Some of his early business projects didn't work. An early store went bankrupt and his partner fled the area. Whitney not only paid off his own debts, but he also paid off the ones owed by his partner in the business. The business leaders in Martinsville respected his integrity and honesty in business deals. He later became one of the directors and president of the Mutual Savings and Loan Association in Martinsville (an early Mutual savings bank).
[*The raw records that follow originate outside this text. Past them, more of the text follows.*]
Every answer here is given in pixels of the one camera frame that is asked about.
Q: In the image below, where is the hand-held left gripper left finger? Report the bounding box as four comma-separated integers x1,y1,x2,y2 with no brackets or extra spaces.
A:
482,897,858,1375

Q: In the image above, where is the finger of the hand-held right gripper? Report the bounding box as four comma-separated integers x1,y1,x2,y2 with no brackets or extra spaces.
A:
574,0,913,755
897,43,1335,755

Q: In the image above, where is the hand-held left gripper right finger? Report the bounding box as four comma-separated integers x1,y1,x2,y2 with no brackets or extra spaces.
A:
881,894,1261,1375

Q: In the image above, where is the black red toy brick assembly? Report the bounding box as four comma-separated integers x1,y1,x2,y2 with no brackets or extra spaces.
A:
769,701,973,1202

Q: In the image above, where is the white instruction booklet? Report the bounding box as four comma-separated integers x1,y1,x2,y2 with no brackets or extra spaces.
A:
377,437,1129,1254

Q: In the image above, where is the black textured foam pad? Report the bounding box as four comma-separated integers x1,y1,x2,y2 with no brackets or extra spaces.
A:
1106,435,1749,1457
For the county, he was also a member of the "Board of Assessors" and the "Board of Equalization" for taxes.

==Fireworks store==
He also started a firecracker store during the 1930s The store caught fire and burned down on December 12, 1936, but only after scaring the citizens of Martinsville who thought bank robbers were shooting up the town with machine guns when the firecrackers went up in the flames. "Whatever the cause, the fireworks lit up downtown Martinsville and the Saturday afternoon Christmas shopping crowd. The newspaper described it as 'pandemonium . . . deafening roars . . . a roaring blaze leaping the full height of the three-story building . . . skyrockets whistling across the square to land on the courthouse lawn . . . and bright red and white Roman candles rolling along the paved street.' Within a few seconds, the town square was empty of people. Several hundred residents had visualized everything from screaming comets, earthquakes, rebel air raids, bursting boilers and bank robbers with machine guns."

==Civic life==
He became a Justice of the peace in 1945, and served for several years for Henry County. He was present at the county jail every Sunday morning to help release the Saturday night drunks.
Whitney also was elected several times to the Martinsville City council. He also worked on the local Democratic Party (United States) offices, and was a member of the Martinsville Development Council.

==Affordable housing==
Whitney Shumate was an early advocate of Affordable housing and slum clearance, especially for the black community in Henry County. Growing up in a log cabin, he was always acutely aware of the terrible effects of poor housing and a lack of electricity, water and sewage or even paved roads. During the time of racial segregation in Virginia, many of the blacks in Martinsville and Henry County were not able to either finance or acquire modern housing, especially for the growing black middle class in post-war Virginia. During the 1950s when segregation was still legal, and when many banks habitually refused loans to black families, Whitney Shumate worked to provide modern housing for the under-served population. By raising private funds, he was able to bring together private, corporate and banking interests to provide financing and access to banking services for the black community. He helped clear out a portion of Martinsville called "Mill Town", which had sub-standard rental housing originally provided in the 19th century for the defunct cotton mill employees. New homes were constructed in the neighborhood, built with sound materials and with all city services for the first time. What had originally been considered a depressed civic area rapidly became a center of progress as middle class blacks finally began to prosper. As an editorial in the local newspaper noted, "One of the projects which won him considerable attention and praise was the instigation of the redevelopment of what was once known as Martinsville Cotton Mill Village. He and associates purchased about 50 houses in North Martinsville, and using private capital rather than federal aid, rebuilt them into comfortably inhabitable homes, making it possible for many persons to purchase homes within their financial range."

==Death and burial==
During a church service at the Broad Street Christian Church in Martinsville, where he was an elder, he suffered a heart attack, and after completing the communion service, went to the hospital where he died on February 28, 1966. The Martinsville Bulletin newspaper had an editorial that said: "Such was the nature of this unassuming man, whose integrity and ability were widely recognized and highly respected. Martinsville and Henry County are much better places in which to live because Whitney Shumate lived here and helped make it so in his quiet and unassuming manner." He is buried in Oakwood Cemetery in Martinsville, Virginia.